◆ Exercise brief:
Which lines of the data below hold "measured"? Copy each of them.

◆ Stored data:
------------------------------------------------

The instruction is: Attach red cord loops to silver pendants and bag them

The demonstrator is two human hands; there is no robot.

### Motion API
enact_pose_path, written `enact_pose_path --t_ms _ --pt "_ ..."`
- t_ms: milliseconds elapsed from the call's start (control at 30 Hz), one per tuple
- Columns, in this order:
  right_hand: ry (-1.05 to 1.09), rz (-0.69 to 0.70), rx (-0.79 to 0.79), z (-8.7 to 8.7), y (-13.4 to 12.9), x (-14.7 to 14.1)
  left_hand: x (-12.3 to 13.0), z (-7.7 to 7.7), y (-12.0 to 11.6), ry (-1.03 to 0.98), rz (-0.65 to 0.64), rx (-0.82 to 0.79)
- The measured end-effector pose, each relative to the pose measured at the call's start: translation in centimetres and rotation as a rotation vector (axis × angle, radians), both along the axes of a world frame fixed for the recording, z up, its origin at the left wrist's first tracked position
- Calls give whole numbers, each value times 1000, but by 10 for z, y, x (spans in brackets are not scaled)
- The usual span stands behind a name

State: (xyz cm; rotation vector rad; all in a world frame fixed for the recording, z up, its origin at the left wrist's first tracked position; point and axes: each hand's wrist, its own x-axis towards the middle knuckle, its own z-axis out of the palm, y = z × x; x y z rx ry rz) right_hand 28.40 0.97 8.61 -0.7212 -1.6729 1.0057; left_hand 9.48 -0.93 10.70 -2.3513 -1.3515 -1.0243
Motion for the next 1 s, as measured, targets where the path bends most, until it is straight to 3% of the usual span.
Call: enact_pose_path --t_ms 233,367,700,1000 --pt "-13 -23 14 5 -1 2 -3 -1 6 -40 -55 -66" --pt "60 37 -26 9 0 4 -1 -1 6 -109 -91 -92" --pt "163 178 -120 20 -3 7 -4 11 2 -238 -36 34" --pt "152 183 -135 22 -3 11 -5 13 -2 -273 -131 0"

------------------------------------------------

◆ Problem solution:
- The measured end-effector pose, each relative to the pose measured at the call's start: translation in centimetres and rotation as a rotation vector (axis × angle, radians), both along the axes of a world frame fixed for the recording, z up, its origin at the left wrist's first tracked position
Motion for the next 1 s, as measured, targets where the path bends most, until it is straight to 3% of the usual span.

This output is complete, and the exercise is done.